### WHAT THIS TASK INVOLVES
The line with "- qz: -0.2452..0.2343", the line with "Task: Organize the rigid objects", and all lines between them in the material below: return these exactly, and no others.

### DATASET CONTENT
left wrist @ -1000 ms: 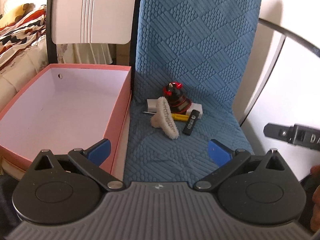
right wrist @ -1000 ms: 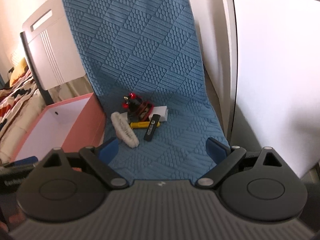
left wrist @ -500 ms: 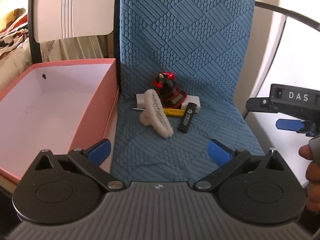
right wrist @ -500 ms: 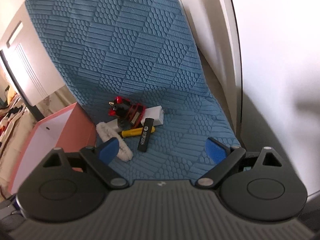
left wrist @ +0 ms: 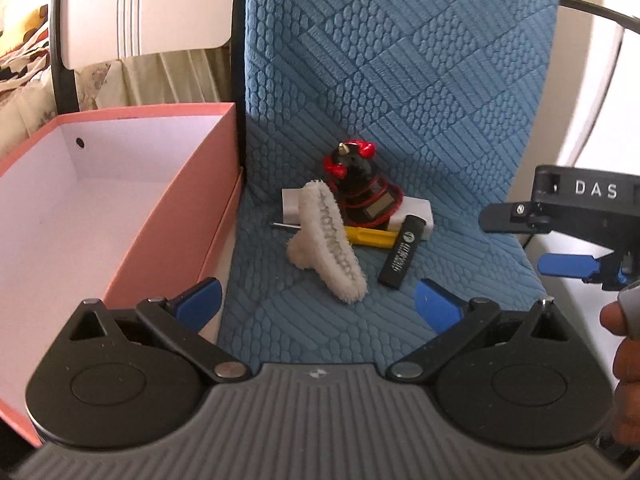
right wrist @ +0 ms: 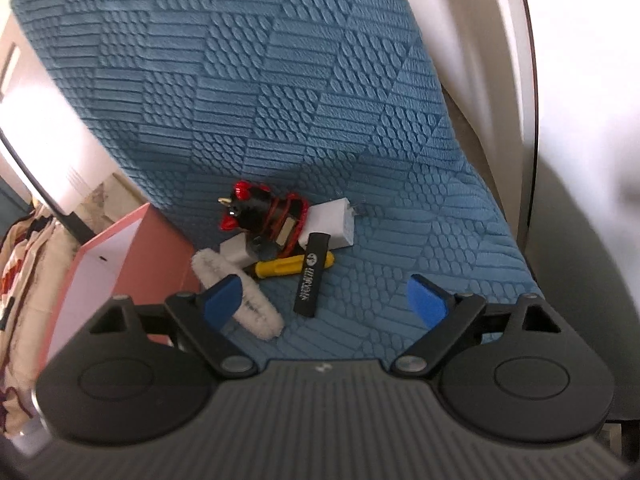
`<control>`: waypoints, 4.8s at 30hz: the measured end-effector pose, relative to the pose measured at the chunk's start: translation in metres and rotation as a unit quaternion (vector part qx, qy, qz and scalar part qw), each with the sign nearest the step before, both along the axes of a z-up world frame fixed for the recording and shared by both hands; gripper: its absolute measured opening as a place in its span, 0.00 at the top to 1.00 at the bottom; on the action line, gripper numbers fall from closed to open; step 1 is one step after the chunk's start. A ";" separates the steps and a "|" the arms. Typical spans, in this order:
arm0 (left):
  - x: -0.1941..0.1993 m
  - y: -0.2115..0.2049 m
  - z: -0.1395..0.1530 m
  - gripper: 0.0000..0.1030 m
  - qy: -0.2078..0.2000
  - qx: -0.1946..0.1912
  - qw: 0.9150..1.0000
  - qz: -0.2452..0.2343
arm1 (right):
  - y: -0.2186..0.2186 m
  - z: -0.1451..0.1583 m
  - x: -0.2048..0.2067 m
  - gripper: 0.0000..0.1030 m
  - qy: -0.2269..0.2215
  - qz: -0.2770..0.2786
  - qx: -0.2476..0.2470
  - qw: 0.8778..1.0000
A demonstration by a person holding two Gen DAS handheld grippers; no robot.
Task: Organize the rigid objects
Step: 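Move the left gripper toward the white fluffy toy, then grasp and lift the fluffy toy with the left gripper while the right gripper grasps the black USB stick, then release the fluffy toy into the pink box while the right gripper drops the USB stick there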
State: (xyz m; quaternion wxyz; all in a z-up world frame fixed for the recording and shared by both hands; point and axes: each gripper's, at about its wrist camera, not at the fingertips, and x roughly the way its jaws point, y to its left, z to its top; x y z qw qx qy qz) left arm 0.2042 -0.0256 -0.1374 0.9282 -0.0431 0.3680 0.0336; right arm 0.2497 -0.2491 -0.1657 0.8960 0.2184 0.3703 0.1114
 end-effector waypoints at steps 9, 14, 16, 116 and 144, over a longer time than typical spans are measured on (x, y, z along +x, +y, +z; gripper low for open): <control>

### RESULT FOR THIS TASK
  - qz: -0.2452..0.2343
arm1 (right):
  - y: -0.2186..0.2186 m
  - z: -0.1451..0.1583 m
  - x: -0.2048..0.2067 m
  - gripper: 0.0000..0.1030 m
  - qy: -0.2269..0.2215
  - qz: -0.2770..0.2786
  - qx: -0.2476..0.2470
  - qw: 0.8778..1.0000
A demonstration by a person holding two Gen DAS handheld grippers; no robot.
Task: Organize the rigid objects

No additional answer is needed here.